Recording of the Week Alison Balsom: Sound The Trumpet
Next week sees the release of a new disc of baroque music from Alison Balsom. ‘Sound the Trumpet’ is a beautifully varied collection of Handel and Purcell, bringing together both composers’ finest music with royal and ceremonial connections. Most of the tracks have associations with a particular English king or queen, whether contemporary with Handel and Purcell (the birthday-odes for Queen Mary and Queen Anne make an appearance, as does the Water Piece which was commissioned by George I), legendary (King Arthur) or fictional (Titania from Purcell’s A Midsummer Night’s Dream).
I had the great pleasure of meeting up with Alison a few weeks ago for a quick chat about the album, and what became apparent just seconds into the conversation was how close to her heart the project has been and how exhilarating she’s found the whole process of researching, transcribing, rehearsing and recording this repertoire. It’s been one of her long-term goals not just to record some of the music we hear on the disc, but also to work with Trevor Pinnock and the English Concert, who’ve been one of her main inspirations since she first started playing, and the easy rapport between soloist and band is evident from every bar of every work.

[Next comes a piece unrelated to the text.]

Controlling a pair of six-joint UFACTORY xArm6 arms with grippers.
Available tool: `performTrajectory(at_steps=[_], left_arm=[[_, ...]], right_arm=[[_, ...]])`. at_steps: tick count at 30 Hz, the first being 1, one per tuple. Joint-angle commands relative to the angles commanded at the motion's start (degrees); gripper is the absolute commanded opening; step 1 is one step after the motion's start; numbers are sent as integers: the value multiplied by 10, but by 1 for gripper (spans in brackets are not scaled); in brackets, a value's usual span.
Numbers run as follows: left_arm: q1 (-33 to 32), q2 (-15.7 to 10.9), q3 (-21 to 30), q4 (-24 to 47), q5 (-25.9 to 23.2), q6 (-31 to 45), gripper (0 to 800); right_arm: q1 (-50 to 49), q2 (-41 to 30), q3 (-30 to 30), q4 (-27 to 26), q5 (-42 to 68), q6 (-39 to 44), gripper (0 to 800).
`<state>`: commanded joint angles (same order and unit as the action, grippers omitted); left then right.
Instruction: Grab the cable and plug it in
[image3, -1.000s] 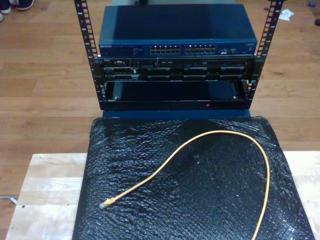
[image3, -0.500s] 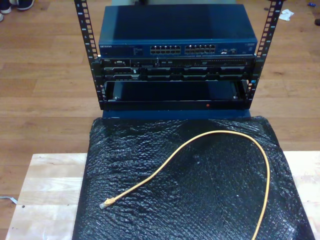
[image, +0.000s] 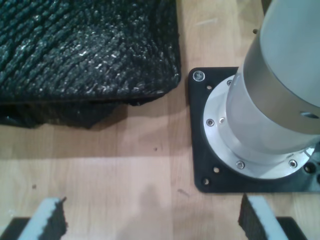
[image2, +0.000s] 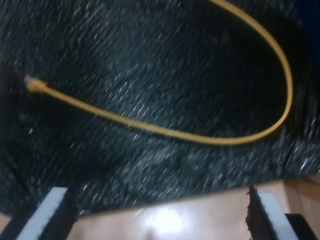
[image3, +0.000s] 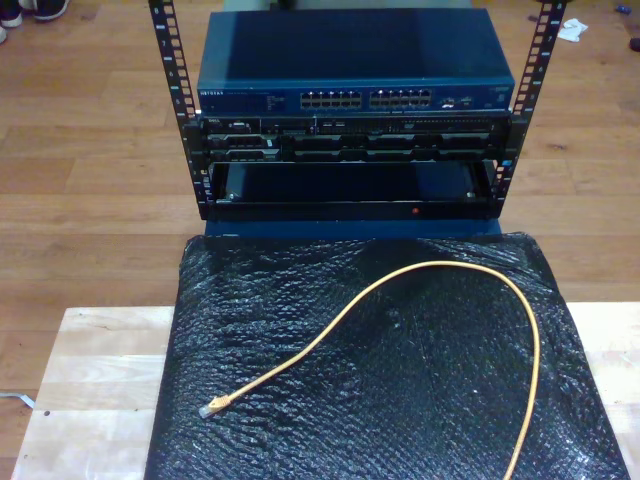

The disc kicks off with an aria from Handel’s Amadigi – not, as I’d expected, the one for soprano with obbligato trumpet, but a scintillating arrangement of the alto aria ‘Sento la gioia’: it’s a sparkling, virtuoso opener, and a very appropriate one given that the word ‘joy’ cropped up time and again as Alison enthused about the music.
Vocal collaborations come later on, as she’s joined by two of the finest young British Handelians around at the moment: soprano Lucy Crowe and countertenor Iestyn Davies. Lucy contributes a pellucid performance of Purcell’s sparsely beautiful lament ‘O Let me weep’ from The Fairy Queen and Iestyn (who’s just won a Grammy for his Arias for Guadagni disc) joins Alison for an ethereal account of one of the greatest of all duets for voice and trumpet, ‘Eternal Source of Light Divine’, and a splendidly poised ‘Sound the Trumpet’. The latter is one of several transcriptions on the disc, which I found out were joint labours of love from Alison and Trevor Pinnock, though in this particular instance the second alto line fits the trumpet perfectly with virtually no modifications needed!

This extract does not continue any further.